Ultimately we are of the opinion that the much-hyped electoral period should only inflict increased volatility at the most - this is no game-changer.
The USD has seen a return to strength at the start of May, "It's a little too early to tell if this is truly the start of a return to the USD bull trend, but in the near term we expect some follow through buying with support still coming from US yields. While we expect a supportive payroll number, a poor release will see the USD and the bond market turn around very quickly," say Lloyds Bank.
So what is important for the GBP v USD exchange rate?
We would suggest the US dollar side of the equation is the most important element for this currency pair.
The performance of the US economy in the first quarter of 2015 was significantly worse than expected leading to a decline in the dollar and allowing the pound sterling to recover in strong fashion:
“With the growth gap between the US and the rest of the world temporarily narrowing, we think that the USD correction has a bit more room to run,” says Hans Redeker at Morgan Stanley.
If this fundamental viewpoint held by Morgan Stanley is correct then we could well see the GBP-USD pair finding support and any weakness proving temporary.
Dollar Weakness: How Long Will it Last?
An interesting factor to watch is the strong performance in Asian stock markets, something that has seen dollars sold off as global investors seek to cash in on the strong performance.
“The change in Asian equity sentiment is also a temporary game-changer for USD; should that persist, we believe that DXY is likely to correct to the 93.00 area before finding support,” says Redeker.

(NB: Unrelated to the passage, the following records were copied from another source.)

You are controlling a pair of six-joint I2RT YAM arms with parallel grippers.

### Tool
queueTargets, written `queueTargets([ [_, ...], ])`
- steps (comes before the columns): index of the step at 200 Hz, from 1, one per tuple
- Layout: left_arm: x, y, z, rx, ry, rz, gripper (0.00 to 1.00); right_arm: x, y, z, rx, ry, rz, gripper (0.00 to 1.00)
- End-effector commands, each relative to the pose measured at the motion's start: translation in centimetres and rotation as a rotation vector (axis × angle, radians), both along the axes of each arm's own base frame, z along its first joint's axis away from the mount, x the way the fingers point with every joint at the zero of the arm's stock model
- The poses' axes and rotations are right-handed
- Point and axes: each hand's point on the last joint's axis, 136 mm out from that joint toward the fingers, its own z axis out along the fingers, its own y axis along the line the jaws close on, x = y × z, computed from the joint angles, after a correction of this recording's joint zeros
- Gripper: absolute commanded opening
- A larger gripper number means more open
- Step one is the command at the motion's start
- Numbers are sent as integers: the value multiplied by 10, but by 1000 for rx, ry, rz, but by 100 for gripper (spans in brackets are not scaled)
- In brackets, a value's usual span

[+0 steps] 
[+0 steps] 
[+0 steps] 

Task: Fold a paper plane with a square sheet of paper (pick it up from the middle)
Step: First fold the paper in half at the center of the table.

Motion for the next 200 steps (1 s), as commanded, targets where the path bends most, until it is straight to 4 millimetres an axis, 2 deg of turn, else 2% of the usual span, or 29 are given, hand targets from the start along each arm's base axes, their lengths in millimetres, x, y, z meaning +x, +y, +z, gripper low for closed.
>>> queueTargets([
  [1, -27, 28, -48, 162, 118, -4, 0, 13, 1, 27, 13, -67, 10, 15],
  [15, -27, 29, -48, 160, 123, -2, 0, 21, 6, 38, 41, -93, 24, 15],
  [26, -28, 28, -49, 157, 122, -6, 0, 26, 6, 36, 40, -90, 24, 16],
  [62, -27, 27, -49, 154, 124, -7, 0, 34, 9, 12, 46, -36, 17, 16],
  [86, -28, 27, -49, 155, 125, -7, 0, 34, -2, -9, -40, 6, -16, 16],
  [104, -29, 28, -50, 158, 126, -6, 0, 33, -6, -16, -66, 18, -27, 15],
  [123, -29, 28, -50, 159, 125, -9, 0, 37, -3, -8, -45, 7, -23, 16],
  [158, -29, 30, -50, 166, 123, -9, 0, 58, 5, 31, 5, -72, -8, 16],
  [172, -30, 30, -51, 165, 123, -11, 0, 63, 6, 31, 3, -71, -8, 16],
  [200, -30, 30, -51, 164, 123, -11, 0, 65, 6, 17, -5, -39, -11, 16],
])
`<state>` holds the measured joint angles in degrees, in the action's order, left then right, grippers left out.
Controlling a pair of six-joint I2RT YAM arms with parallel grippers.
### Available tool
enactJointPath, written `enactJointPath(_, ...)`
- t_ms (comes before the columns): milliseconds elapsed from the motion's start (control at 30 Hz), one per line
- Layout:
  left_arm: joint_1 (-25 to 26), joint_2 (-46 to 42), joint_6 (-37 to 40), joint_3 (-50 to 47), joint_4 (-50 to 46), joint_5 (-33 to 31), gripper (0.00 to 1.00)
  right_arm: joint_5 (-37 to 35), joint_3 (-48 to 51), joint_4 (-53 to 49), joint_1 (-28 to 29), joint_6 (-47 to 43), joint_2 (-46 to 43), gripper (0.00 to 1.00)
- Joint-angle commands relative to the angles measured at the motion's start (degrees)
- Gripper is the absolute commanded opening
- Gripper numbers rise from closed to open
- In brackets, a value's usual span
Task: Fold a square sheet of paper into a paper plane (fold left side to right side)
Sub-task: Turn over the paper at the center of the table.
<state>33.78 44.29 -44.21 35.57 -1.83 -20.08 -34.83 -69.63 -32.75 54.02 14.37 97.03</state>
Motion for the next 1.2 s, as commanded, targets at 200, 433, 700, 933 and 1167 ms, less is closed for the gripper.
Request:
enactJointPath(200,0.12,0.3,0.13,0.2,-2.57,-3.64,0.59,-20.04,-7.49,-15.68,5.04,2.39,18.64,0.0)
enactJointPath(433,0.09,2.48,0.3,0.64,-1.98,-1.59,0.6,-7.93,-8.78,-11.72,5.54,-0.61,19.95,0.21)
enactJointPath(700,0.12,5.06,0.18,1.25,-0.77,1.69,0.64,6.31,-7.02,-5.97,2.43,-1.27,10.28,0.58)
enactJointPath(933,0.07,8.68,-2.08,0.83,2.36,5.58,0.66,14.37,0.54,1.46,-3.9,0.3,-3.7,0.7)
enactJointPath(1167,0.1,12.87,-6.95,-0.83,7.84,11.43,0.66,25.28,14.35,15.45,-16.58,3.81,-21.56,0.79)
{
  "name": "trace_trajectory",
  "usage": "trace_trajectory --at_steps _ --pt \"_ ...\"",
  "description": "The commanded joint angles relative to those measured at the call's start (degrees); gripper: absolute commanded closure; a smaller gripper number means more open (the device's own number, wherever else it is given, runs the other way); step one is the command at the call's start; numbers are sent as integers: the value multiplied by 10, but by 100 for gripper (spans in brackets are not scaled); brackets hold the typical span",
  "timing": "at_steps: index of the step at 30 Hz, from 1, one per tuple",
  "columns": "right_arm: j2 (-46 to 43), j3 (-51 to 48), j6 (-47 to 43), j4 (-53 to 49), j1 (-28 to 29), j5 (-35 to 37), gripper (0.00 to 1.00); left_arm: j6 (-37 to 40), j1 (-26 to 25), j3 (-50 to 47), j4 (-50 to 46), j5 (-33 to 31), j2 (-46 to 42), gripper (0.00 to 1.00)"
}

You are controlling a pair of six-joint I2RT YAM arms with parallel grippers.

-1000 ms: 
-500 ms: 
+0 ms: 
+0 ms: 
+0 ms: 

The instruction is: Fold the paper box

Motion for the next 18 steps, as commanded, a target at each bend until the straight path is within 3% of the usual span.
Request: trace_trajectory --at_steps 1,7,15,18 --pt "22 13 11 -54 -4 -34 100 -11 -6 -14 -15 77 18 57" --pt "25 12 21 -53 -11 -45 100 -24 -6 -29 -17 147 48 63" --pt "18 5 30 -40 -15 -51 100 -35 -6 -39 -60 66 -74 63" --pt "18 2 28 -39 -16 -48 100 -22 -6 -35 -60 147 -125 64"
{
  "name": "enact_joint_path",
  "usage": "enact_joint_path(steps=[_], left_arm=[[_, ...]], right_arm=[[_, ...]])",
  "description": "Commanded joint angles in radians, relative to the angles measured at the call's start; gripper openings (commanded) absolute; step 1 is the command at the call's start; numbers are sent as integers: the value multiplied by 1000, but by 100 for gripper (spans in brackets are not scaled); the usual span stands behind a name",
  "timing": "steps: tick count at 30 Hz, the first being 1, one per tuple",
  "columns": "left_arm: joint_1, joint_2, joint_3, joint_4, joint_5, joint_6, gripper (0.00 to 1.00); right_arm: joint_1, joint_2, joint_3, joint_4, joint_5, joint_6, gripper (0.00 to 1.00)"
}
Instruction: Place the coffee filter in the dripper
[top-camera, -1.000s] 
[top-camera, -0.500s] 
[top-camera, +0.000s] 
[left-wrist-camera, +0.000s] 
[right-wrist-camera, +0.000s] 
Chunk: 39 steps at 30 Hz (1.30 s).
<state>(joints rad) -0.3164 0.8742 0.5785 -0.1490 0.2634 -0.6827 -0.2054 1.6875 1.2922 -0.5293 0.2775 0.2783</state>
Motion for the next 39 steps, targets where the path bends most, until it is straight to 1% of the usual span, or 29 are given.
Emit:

The DXY is the US dollar index - an index that measures the overall performance of the US dollar based on moves in the likes of GBP-USD, EUR-USD, AUD-USD etc.
Moves in the dollar index will therefore obviously have implications on the likes of the GBP-USD.
“That said, we continue to view this USD decline as a correction within a secular USD bull market,” says Redeker.
Morgan Stanley is not the the only major bank forecasting an eventual continuation of USD strength.
BMO Capital point out that we are at the beginning of a major secular USD strengthening period - cycles that historically last 7 years or so.
As such, the argument for USD strength resuming in 2015 remains alive.
But Sterling Also Faces a Period of Strength
However, keep in mind that the British pound is expected to be well supported owing to the outperforming UK economy.
Economic strength should ultimately lead the Bank of England into an interest rate raising cycle; rising interest rates = stronger exchange rates.
As such, we would expect much of the forecast USD strength to be felt elsewhere, with the euro absorbing much of the pressure.
For the exchange rate, the picture should become clearer next week, with the publication of the BoE’s Inflation Report on 13 May.
“In case of a downward revision of inflation forecasts, or possibly of growth projections as well, the chances of an initial bank rate hike this year would become even slimmer, and sterling would weaken against the dollar towards GBP/USD 1.45/1.44,” says Asmara Jamaleh from Intesa Sanpaolo.
We agree with this observation - those watching the foreign exchange markets to make a pound sterling exchange should focus on the Bank of England's interest rate decision making process for clues on the longer-term setup.